▶ PROBLEM DETAILS
With the line containing "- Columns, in" as the start and the line containing "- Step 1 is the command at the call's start" as the end, transcribe that span of the entries below exactly, including both.

▶ SOURCE RECORDS
- - - -

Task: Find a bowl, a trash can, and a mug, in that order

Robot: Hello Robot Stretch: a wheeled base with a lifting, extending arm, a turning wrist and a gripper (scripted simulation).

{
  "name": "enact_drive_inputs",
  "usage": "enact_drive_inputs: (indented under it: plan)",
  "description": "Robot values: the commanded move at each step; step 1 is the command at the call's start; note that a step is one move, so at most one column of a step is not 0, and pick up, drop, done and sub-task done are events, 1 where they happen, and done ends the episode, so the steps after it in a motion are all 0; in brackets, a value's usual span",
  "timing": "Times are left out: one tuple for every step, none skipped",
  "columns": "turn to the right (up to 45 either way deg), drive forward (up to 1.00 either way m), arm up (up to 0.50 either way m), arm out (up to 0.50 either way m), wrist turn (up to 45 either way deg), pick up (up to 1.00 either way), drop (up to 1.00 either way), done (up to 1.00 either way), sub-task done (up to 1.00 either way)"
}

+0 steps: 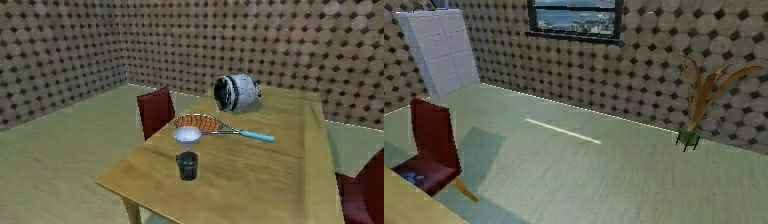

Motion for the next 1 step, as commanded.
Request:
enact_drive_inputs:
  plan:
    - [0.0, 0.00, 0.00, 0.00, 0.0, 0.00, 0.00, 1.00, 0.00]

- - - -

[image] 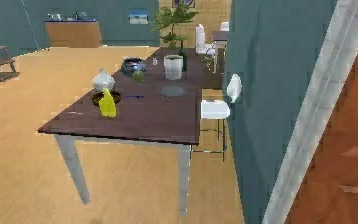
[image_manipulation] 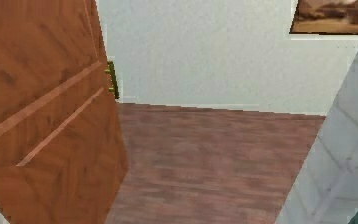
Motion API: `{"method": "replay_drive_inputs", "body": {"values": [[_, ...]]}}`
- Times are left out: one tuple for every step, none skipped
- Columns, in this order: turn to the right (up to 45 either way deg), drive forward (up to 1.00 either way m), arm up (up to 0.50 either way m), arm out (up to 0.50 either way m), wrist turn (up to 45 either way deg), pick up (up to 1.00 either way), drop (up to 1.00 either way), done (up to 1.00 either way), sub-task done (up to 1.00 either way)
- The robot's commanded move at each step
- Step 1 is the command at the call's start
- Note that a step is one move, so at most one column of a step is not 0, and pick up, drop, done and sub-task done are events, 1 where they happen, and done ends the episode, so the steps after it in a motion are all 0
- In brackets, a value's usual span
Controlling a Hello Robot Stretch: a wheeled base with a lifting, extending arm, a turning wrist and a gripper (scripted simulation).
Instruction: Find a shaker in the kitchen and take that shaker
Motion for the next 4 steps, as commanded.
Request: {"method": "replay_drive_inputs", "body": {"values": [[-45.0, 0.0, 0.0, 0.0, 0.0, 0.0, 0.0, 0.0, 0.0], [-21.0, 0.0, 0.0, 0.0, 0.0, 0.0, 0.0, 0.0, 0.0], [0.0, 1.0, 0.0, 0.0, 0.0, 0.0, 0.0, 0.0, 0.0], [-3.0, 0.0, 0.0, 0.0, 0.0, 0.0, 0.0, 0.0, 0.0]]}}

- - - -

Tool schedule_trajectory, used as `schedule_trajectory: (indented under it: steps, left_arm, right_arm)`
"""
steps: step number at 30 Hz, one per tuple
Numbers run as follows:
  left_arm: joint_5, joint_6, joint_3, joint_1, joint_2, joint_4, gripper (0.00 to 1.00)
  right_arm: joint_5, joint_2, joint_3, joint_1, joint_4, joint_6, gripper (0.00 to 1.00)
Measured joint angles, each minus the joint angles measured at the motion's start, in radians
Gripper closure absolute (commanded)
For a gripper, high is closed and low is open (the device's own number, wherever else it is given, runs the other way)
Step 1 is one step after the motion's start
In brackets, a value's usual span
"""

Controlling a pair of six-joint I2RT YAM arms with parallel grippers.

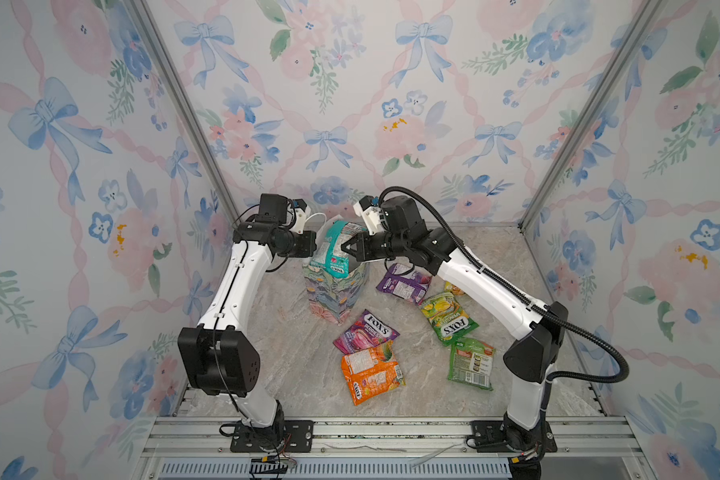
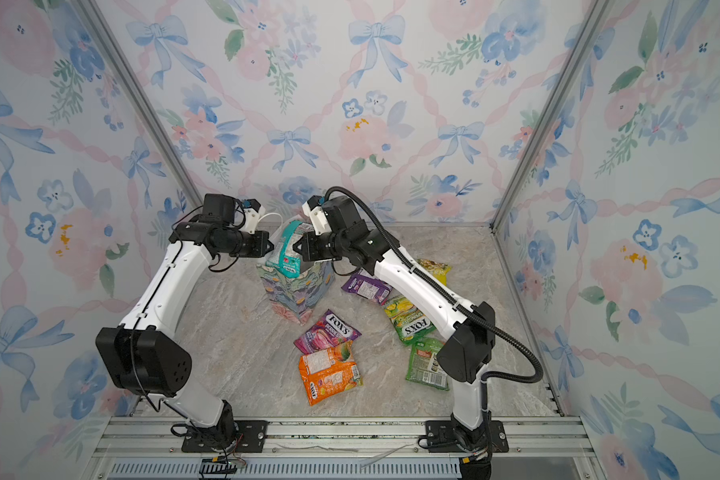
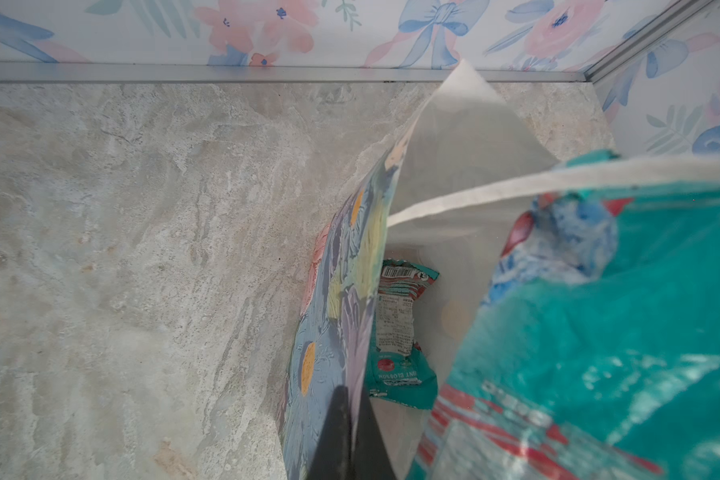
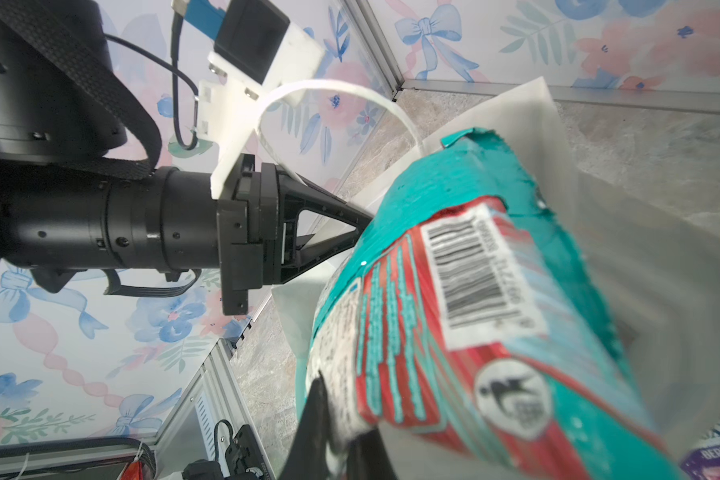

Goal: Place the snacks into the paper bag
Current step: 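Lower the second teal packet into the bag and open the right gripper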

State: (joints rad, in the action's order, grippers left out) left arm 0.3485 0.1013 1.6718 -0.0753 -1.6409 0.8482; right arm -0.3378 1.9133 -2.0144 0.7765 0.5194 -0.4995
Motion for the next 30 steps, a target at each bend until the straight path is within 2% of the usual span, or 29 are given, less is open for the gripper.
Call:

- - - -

▶ RESULT FOR THIS EXERCISE
- Columns, in this order: turn to the right (up to 45 either way deg), drive forward (up to 1.00 either way m), arm up (up to 0.50 either way m), arm out (up to 0.50 either way m), wrist turn (up to 45 either way deg), pick up (up to 1.00 either way), drop (up to 1.00 either way), done (up to 1.00 either way), sub-task done (up to 1.00 either way)
- The robot's commanded move at each step
- Step 1 is the command at the call's start

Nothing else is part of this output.